VERDICT
DESASSASSINS
DILANHALIMI
Source : liberation.fr en ligne le 3 août
Pas en mon nom
Par VANESSA RATIGNIER
journaliste
Lu la semaine dernière dans le Nouvel Obs : Me Francis Szpiner, pénaliste de renom qui représente la famille Halimi dans le procès Fofana, qualifie Philippe Bilger, l’avocat général, de «traître héréditaire». J’ai du mal comprendre. Alors, je relis. Et je m’étrangle. Une seconde fois.
La première fois, c’était en découvrant l’interview accordée à Mediapart le 17 juillet par Richard Prasquier, président du Crif (Conseil représentatif des institutions juives de France). Répondant à une question sur le «passé trouble» du père de Philippe Bilger, Richard Prasquier répondait qu’il ne voulait pas «s’exprimer sur [son] passé collaborationniste». Et déjà, lecture et relecture. Richard Prasquier aurait pu s’indigner, refuser de s’engager sur ce terrain-là et centrer sa réponse sur les réels enjeux de l’affaire. Mais non. Il a choisi cette réponse. Dire une telle chose, quand bien même il précise ne pas vouloir en parler, c’est déjà le faire.
Je m’étais alors réjouie que personne n’ait relayé ces propos. Je m’en étais réjouie, et en même temps j’en étais désolée. Personne n’avait réagi. Comme si ça n’avait rien de choquant. Pourtant, de si viles attaques ont de quoi scandaliser. Depuis quand les fils doivent-ils expier les fautes de leur père ?
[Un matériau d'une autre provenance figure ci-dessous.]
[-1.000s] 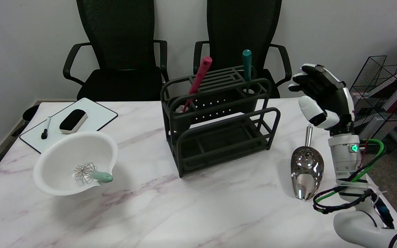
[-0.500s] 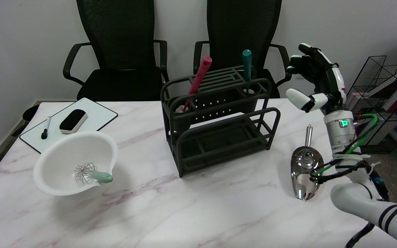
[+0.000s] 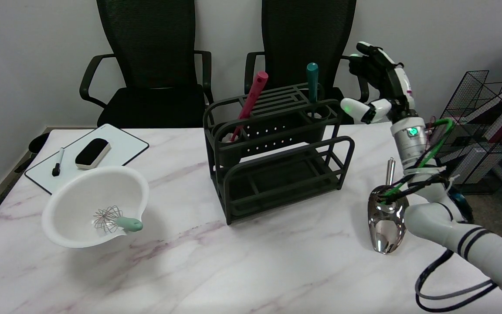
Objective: Pick up the blue sponge bottle brush.
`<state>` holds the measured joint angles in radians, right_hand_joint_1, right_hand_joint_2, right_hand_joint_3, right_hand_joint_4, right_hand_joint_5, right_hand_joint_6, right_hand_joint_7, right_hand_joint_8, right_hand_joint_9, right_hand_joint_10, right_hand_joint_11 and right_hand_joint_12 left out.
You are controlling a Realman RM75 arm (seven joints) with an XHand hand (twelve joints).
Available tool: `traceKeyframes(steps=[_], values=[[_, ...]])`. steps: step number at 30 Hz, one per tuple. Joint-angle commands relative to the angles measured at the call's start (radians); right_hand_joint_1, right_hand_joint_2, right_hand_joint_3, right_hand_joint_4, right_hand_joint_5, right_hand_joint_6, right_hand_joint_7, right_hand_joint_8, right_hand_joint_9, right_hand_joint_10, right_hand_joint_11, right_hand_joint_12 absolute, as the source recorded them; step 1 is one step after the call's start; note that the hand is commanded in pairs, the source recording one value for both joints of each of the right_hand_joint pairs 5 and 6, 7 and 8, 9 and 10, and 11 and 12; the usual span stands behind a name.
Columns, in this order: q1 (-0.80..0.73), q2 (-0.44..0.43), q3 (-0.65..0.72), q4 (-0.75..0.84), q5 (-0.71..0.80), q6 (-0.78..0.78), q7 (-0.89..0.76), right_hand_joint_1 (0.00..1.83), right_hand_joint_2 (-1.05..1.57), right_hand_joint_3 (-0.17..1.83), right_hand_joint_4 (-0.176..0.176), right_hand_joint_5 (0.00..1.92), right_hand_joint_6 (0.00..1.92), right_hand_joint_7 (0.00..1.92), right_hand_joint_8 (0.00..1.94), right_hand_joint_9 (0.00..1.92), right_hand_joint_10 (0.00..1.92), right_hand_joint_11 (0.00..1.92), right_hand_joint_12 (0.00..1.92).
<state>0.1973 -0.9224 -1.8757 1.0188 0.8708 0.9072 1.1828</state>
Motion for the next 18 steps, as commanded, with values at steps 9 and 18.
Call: traceKeyframes(steps=[9, 18], values=[[0.308, -0.089, -0.203, -0.135, -0.009, -0.181, -0.02, 1.13, -0.36, 1.14, 0.0, 0.31, 0.31, 0.5, 0.5, 0.49, 0.49, 0.46, 0.46], [0.32, -0.13, -0.205, -0.134, -0.009, -0.183, -0.02, 1.13, -0.34, 1.12, 0.0, 0.3, 0.3, 0.48, 0.48, 0.48, 0.48, 0.45, 0.45]])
Richard Prasquier, pourtant, n’est pas n’importe qui. C’est le président du Crif. Celui dont la voix est présentée, dans la société civile, comme celle de la communauté juive de France. C’est dire si sa voix porte ! N’est-il pas, aux yeux de la majorité des Français, celui qui parle au nom de tous les Juifs de France ? Comme si, dans cette communauté mieux que dans toute autre, tous se rangeaient comme un seul homme derrière les opinions d’un seul.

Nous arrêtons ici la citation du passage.